▶ **Problem description**:
For each line below that contains the string "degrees", copy that line.

━━━━━━━━━━━━━━━━

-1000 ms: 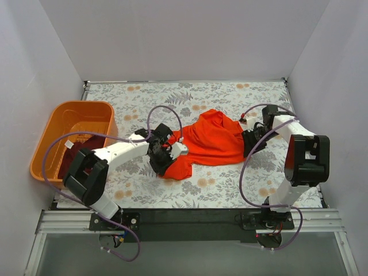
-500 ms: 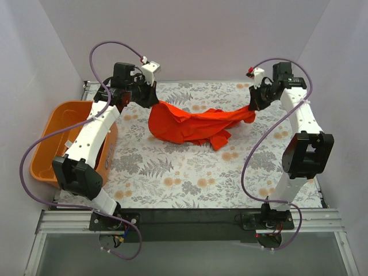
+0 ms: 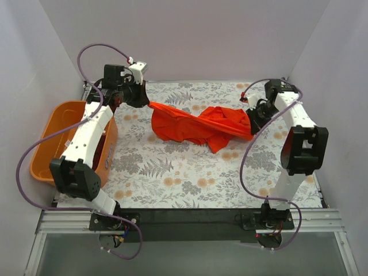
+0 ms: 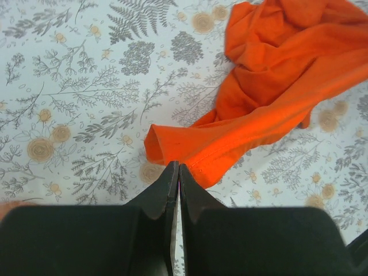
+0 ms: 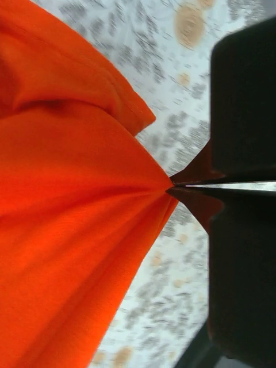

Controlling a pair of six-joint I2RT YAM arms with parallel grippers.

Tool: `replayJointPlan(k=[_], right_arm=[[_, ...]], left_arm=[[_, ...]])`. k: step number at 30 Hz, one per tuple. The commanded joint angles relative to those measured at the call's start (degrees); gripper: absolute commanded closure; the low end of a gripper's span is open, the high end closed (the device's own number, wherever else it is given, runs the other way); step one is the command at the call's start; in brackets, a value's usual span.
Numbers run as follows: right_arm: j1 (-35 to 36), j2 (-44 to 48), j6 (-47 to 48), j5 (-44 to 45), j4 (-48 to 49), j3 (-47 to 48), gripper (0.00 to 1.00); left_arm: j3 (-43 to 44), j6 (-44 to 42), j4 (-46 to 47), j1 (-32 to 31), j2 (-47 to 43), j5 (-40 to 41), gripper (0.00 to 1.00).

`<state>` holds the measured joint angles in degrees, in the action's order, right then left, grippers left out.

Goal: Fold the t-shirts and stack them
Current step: Flatten the tshirt out

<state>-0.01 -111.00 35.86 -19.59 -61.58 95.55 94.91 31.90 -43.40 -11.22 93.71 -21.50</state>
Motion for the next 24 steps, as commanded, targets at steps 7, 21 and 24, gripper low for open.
replayJointPlan(k=[7, 21, 24], right_arm=[[2.8, 6.4, 10.1, 7.4, -13.7, -2.1, 0.99], [-1.1, 6.5, 7.8, -4.6, -11.6, 3.4, 0.36], [-0.8, 16.4, 10.5, -5.6, -9.4, -9.1, 0.59]], left_arm=[[-8.3, -3.5, -2.7, 0.3, -14.7, 0.2, 1.0], [4.8, -0.6, -3.3, 0.4, 7.4, 4.4, 1.0], [4.8, -0.2, -3.4, 0.4, 9.3, 4.0, 1.0]])
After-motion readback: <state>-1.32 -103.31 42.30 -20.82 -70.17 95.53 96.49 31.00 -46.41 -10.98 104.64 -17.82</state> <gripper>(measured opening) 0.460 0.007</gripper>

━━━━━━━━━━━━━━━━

▶ **Task result**:
Tool: `replayJointPlan(k=[_], right_arm=[[_, ...]], left_arm=[[_, ...]])`. k: step number at 30 Hz, one per tuple. The commanded joint angles relative to those measured at the call's start (degrees); gripper: absolute commanded closure; the low end of a gripper's span is open, the high end closed (the device's own number, wherever else it is given, runs the other way); step one is the command at the call's start; in brackets, a value's usual span.
`<state>` holds the measured joint angles in degrees, in the action's order, right then left, grippers left out.

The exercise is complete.